Legendary Pokemon Classifier¶

In this exercise, we'll use decision trees to predict if a Pokemon has a "Legendary" moniker based on their stats alone.

Legendary Pokémon are a group of incredibly rare and often very powerful Pokémon. They are often featured prominently in the legends and myths of the Pokémon world, with some even going so far as to view them as deities. ~ Bulbapedia

Your goal is to get the most accurate model possible, where accuracy is defined:

$$ \text{Accuracy} = \frac{\text{True Positives} + \text{True Negatives}}{\text{Positives} + \text{Negatives}} $$

Setup¶

In [42]:

# JUST RUN THIS

from google.colab import drive
import pandas as pd

drive.mount('/content/gdrive')

# Load the data
df = pd.read_csv('/content/gdrive/MyDrive/datasets/pokemon.csv')
df.sample(5)

Drive already mounted at /content/gdrive; to attempt to forcibly remount, call drive.mount("/content/gdrive", force_remount=True).

Out[42]:

	#	Name	Type 1	Type 2	Total	HP	Attack	Defense	Sp. Atk	Sp. Def	Speed	Generation	Legendary
740	672	Skiddo	Grass	NaN	350	66	65	48	62	57	52	6	False
688	627	Rufflet	Normal	Flying	350	70	83	50	37	50	60	5	False
251	232	Donphan	Ground	NaN	500	90	120	120	60	60	50	2	False
52	47	Parasect	Bug	Grass	405	60	95	80	60	80	30	1	False
469	422	Shellos	Water	NaN	325	76	48	48	57	62	34	4	False

Your Code¶

Model Choice¶

Click on any of the below links to see the SKLearn documentation about the model.

Decision Trees

from sklearn.tree import DecisionTreeClassifier
model = DecisionTreeClassifier()

Logistic Regressions

from sklearn.linear_model import LogisticRegression
model = LogisticRegression(max_iter=1000)

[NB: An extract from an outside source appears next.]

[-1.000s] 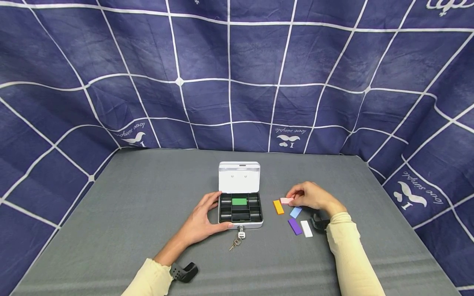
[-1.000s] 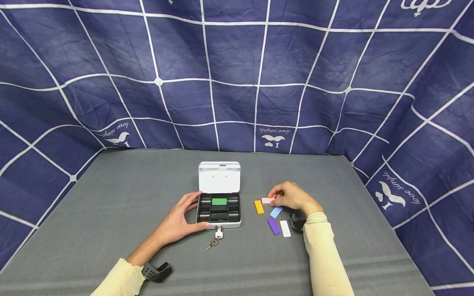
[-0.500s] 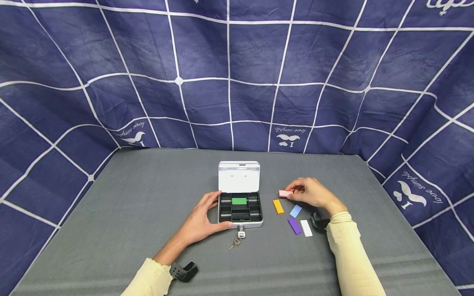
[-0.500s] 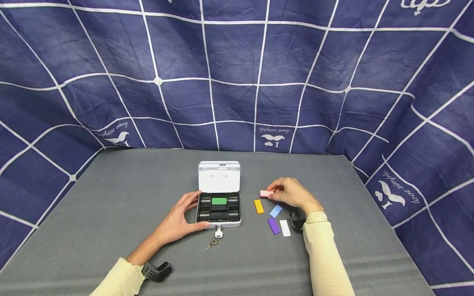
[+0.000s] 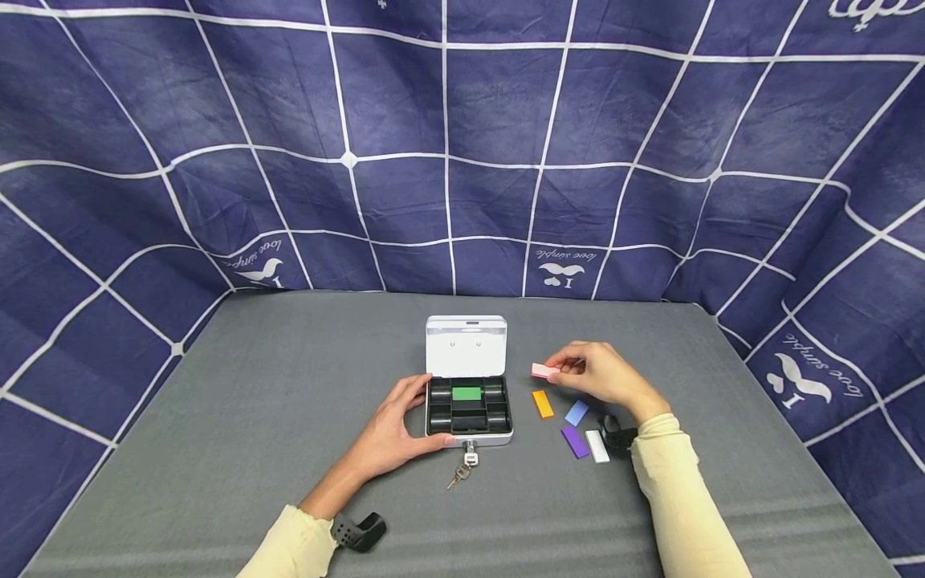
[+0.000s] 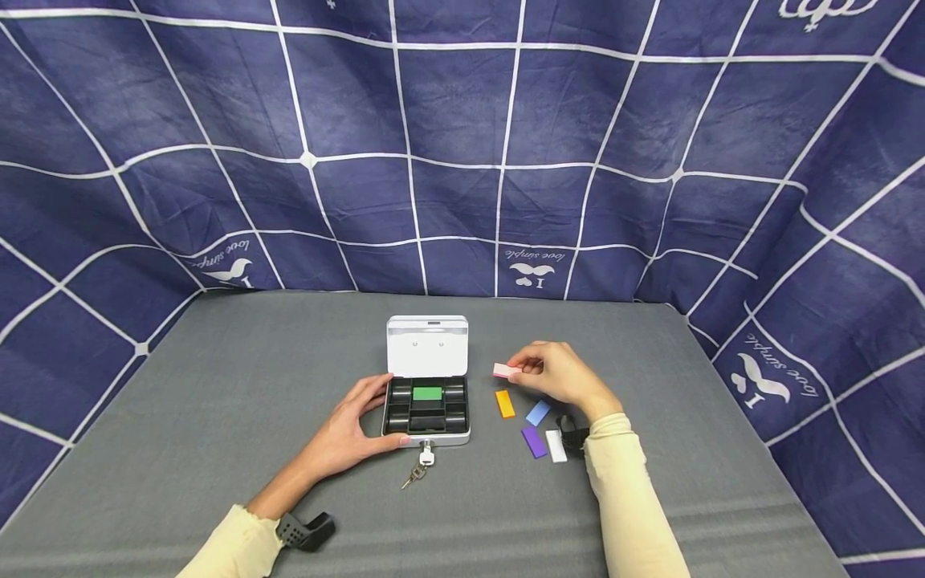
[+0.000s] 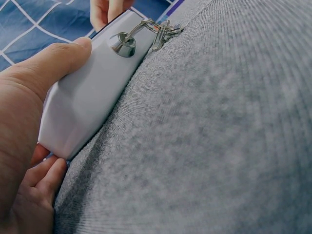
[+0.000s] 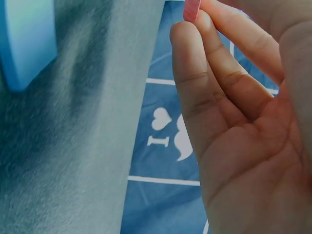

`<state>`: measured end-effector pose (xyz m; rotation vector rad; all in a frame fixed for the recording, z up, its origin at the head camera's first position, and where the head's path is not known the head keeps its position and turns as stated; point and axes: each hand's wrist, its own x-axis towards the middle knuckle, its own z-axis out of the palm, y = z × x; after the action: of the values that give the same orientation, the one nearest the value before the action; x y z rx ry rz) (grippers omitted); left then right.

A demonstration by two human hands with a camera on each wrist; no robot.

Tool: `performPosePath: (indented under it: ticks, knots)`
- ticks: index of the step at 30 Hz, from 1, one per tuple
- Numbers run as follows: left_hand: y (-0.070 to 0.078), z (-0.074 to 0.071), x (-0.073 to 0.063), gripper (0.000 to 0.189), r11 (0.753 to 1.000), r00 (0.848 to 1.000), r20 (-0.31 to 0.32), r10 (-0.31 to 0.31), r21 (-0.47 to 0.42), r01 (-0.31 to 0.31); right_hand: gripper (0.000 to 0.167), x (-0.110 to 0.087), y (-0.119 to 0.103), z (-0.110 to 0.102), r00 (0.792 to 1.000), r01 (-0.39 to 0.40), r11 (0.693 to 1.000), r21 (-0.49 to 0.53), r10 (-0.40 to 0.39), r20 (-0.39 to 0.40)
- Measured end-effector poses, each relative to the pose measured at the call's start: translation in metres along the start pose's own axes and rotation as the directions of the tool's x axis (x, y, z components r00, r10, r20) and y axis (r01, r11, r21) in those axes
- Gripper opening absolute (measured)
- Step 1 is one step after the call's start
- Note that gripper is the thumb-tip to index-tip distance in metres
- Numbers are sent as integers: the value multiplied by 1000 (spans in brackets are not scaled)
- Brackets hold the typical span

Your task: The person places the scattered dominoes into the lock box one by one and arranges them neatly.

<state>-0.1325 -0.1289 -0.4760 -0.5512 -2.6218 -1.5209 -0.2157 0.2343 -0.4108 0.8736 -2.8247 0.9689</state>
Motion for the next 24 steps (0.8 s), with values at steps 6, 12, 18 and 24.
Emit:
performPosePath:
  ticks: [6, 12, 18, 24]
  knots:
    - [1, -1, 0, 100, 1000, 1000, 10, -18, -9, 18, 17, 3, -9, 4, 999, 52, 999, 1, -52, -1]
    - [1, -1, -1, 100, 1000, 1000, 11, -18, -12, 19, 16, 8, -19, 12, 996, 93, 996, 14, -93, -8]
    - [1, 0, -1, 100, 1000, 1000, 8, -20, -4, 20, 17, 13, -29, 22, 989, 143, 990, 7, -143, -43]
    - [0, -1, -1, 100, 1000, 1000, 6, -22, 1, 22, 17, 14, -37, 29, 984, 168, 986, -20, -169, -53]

Support Vector Machines (SVM)

from sklearn.svm import SVC
model = SVC()

Note: If you use SVC, be sure to scale your features before-hand and use these matricies for training and evaluation.

from sklearn.preprocessing import StandardScaler
scaler = StandardScaler()
X_train_scaled = scaler.fit_transform(X_train)
X_test_scaled = scaler.transform(X_test)

Train/Test Split¶

To ensure that we all are all using the same train and test set and that there's a well balanced number of both legendary and non-legendary Pokemon in each set, set your train set to the Pokemon from generations 1-5 and the test set to the Pokemon from generation 6.

df_train = df[df["Generation"] != 6]
df_test  = df[df["Generation"] == 6]

Feature Matrix (`X`) and Label Vector (`y`)¶

Make sure that your feature matrix, X, is only numeric features. You can use the double bracket syntax [["col1", "col2"]] to extract multiple columns.

# Example with two features
X_train = df_train[["Attack", "Defense"]]
X_test = df_test[["Attack", "Defense"]]

# You can include more: ["HP", "Attack", "Defense", "Sp. Atk", "Sp. Def", "Speed"]

For the label vector, just use Legendary.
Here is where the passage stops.